PROBLEM DETAILS
In the material below, find each line with the word "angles" and copy it.

DATA SECTION
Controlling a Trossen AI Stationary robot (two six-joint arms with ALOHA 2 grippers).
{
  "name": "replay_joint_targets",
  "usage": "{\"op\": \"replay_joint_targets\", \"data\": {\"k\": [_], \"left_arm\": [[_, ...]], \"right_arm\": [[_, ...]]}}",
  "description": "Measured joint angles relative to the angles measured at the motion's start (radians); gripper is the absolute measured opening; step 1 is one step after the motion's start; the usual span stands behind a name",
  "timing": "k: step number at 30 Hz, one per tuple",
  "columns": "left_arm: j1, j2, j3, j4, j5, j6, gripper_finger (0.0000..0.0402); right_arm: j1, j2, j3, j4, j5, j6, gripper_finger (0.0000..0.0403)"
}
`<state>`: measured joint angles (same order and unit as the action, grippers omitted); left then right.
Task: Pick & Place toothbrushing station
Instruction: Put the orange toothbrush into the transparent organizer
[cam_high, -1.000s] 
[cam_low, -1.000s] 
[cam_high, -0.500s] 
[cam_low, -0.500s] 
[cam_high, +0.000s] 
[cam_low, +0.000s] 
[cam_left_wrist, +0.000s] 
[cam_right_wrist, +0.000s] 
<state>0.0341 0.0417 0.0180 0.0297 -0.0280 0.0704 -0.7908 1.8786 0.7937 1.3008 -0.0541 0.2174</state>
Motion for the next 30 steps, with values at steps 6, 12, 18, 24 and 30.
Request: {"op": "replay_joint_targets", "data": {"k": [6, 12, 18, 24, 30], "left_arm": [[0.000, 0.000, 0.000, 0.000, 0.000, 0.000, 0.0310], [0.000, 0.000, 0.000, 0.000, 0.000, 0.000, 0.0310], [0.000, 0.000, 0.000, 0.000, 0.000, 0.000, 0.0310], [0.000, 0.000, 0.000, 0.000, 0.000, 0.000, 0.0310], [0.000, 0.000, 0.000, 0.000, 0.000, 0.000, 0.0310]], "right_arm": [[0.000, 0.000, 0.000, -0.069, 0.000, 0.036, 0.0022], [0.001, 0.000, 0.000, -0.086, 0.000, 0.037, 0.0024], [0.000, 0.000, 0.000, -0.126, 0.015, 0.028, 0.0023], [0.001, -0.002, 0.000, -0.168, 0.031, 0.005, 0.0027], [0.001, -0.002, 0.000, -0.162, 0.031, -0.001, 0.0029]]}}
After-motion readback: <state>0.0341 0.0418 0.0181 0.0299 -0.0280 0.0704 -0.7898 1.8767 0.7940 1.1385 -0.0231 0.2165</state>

SOLUTION TO THE PROBLEM
  "description": "Measured joint angles relative to the angles measured at the motion's start (radians); gripper is the absolute measured opening; step 1 is one step after the motion's start; the usual span stands behind a name",
`<state>`: measured joint angles (same order and unit as the action, grippers omitted); left then right.

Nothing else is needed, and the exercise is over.